■ **What this task involves**: Write out, word for word, every line from the one containing "Please segment the orange" through the final line of the records.
(Supplied data begins)
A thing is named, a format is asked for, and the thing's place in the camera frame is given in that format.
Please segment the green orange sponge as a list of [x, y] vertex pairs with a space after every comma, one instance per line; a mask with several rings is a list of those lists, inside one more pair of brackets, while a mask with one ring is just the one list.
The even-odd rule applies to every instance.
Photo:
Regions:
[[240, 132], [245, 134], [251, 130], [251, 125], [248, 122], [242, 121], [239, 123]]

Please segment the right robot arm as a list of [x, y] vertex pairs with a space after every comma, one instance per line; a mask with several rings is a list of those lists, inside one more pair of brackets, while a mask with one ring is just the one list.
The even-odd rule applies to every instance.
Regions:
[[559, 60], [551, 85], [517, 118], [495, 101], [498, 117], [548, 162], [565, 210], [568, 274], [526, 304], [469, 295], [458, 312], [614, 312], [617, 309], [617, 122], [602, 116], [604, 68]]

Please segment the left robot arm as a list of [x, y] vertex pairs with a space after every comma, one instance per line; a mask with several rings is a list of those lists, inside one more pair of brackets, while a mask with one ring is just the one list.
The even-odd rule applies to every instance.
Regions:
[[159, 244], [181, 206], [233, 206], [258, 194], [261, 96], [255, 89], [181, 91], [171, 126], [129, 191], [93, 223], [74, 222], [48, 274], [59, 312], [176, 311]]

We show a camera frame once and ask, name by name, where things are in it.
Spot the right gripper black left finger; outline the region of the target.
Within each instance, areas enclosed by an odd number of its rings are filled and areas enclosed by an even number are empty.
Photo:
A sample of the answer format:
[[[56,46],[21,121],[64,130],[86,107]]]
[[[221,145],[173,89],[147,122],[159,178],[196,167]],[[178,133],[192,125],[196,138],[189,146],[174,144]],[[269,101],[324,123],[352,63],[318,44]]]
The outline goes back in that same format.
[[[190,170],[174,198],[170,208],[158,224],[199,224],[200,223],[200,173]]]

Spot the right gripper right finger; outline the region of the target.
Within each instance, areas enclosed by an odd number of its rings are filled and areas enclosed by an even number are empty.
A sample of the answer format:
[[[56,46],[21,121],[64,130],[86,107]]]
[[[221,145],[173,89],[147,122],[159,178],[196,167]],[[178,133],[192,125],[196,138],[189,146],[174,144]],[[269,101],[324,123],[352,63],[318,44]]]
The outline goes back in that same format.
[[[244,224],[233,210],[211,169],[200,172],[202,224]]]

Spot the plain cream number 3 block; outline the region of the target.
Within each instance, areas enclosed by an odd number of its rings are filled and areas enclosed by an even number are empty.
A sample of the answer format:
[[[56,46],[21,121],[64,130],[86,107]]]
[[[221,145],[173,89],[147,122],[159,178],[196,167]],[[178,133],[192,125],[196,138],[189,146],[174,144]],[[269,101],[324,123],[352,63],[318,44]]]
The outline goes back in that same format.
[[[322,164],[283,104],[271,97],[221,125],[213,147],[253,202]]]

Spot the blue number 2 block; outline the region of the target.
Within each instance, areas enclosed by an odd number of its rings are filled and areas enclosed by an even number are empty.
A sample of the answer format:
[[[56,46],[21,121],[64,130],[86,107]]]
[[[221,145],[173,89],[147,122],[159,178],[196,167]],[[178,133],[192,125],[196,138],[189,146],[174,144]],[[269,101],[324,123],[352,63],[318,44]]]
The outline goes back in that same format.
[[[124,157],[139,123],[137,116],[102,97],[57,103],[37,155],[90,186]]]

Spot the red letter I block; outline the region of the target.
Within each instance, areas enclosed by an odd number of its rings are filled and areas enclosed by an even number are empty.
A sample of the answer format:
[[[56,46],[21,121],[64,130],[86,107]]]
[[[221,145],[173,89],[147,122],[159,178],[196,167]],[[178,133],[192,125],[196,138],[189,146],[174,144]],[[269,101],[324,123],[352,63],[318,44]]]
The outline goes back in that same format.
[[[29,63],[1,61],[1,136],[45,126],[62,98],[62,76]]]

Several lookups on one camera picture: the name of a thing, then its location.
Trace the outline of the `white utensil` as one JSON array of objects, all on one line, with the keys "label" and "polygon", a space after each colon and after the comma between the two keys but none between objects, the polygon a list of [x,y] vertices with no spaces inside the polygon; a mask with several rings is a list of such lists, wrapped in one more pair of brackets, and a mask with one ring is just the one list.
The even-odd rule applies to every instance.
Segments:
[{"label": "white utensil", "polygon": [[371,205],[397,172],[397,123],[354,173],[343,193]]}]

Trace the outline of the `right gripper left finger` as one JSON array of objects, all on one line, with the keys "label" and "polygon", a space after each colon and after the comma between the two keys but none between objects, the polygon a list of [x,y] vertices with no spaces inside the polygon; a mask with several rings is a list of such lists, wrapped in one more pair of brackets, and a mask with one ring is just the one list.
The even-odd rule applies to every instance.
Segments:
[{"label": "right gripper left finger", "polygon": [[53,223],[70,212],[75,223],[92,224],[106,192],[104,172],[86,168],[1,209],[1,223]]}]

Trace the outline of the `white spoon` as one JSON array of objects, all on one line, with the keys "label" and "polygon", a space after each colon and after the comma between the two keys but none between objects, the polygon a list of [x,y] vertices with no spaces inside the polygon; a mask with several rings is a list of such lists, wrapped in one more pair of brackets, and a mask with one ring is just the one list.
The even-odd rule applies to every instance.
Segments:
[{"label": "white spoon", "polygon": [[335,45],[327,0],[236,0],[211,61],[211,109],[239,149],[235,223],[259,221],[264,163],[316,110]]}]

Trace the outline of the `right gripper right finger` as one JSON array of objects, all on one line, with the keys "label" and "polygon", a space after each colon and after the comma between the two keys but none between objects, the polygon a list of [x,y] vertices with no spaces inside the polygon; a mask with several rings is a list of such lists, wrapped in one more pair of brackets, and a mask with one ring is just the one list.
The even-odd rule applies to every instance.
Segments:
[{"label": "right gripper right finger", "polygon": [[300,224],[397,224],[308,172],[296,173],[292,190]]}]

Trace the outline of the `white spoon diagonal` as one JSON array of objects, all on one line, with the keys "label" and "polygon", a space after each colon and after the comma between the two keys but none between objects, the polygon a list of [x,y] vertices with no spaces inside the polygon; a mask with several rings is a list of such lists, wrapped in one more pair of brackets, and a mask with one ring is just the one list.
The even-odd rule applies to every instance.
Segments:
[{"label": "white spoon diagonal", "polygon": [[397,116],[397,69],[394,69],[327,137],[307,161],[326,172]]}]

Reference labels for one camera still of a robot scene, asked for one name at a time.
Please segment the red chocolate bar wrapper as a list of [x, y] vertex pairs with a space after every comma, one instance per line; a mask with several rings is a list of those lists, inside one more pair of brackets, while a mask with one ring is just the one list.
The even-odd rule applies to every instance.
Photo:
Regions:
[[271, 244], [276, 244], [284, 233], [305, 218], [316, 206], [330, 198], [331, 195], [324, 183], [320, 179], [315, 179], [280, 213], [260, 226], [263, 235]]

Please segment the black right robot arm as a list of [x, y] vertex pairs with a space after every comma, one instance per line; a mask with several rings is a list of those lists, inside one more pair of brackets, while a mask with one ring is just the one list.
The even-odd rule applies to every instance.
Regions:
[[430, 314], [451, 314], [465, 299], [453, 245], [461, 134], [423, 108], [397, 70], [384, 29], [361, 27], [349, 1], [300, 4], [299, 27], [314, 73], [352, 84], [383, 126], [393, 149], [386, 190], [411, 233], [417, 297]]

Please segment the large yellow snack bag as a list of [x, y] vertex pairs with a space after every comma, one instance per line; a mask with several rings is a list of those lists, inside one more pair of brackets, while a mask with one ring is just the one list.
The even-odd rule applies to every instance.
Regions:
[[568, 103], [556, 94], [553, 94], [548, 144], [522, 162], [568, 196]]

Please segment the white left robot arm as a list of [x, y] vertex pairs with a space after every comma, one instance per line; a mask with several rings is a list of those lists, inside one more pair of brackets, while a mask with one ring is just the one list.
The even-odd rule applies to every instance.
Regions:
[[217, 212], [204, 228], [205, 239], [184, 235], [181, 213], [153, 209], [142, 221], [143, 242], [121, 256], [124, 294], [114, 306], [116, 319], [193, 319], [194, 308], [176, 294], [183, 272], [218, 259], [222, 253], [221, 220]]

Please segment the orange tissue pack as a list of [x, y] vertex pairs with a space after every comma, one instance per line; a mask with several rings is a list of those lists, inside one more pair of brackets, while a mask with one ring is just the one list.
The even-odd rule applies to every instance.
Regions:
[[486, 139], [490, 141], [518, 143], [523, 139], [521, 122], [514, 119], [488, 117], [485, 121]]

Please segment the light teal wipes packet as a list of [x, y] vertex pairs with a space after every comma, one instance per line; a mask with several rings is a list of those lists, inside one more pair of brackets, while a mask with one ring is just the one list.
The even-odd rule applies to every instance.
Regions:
(Supplied data ends)
■ **Response box**:
Please segment the orange tissue pack as a list of [x, y] vertex pairs with a space after every comma, one instance per line; a mask with several rings is a list of those lists, inside one more pair of brackets, while a mask with one ring is just the one list.
The even-odd rule applies to every instance.
Regions:
[[486, 139], [490, 141], [518, 143], [523, 139], [521, 122], [514, 119], [488, 117], [485, 121]]

Please segment the light teal wipes packet as a list of [x, y] vertex pairs with a space after every comma, one instance per line; a mask with several rings is a list of those lists, inside one more pair of brackets, while a mask with one ring is just the one list.
The even-odd rule applies to every instance.
Regions:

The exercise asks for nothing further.